Abstract

To determine donor cornea contamination rate and to determine factors associated with cornea contamination. To assess the effect of hospitalization, intensive care unit (ICU) time, and antibiotic use on corneal contamination rate. To determine the spectrum of the contaminating microorganisms. The contamination rate of 212 corneas, obtained by enucleation from April 2014 to January 2015 in a single eye bank, was assessed retrospectively according to age, sex, cause of death, systemic antibiotic use, hospitalization time, ICU time, mechanical ventilation (MV), death to enucleation interval (DEI), enucleation to processing interval (EPI), and corneal epithelial exposure grading.
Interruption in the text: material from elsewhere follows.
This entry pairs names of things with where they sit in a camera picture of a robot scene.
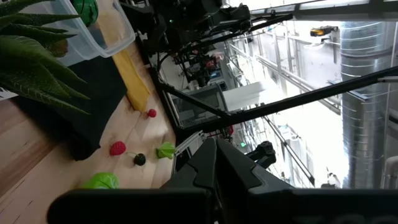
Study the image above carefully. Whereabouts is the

The relative risk (RR) and adjusted RR with a 95% confidence interval were calculated using IBM-SPSS 20.0. The contamination rate was 35.6% (n = 75). On multivariate analysis, ICU stay of 4days or longer and enucleation to processing interval (EPI) greater than 7.4h (RR 1.58, CI 0.96-2.60, P= 0.06) were associated with donor cornea contamination. Corneal contamination risk was highest from 4 to 6days at the ICU (RR 3.40, CI 1.54-7.51, P< 0.01) and decreased after 7days (RR 2.22, CI 1.00-4.93, P= 0.05). Coagulase-negative Staphylococcus was the most common isolated bacteria (69.6%). The frequency of gentamicin-resistant bacteria was higher among patients who stayed 4days or longer at the ICU. Patients staying at the intensive care unit 4days or longer showed increased risk of corneal contamination. This is an important result to consider further indication for cornea donation.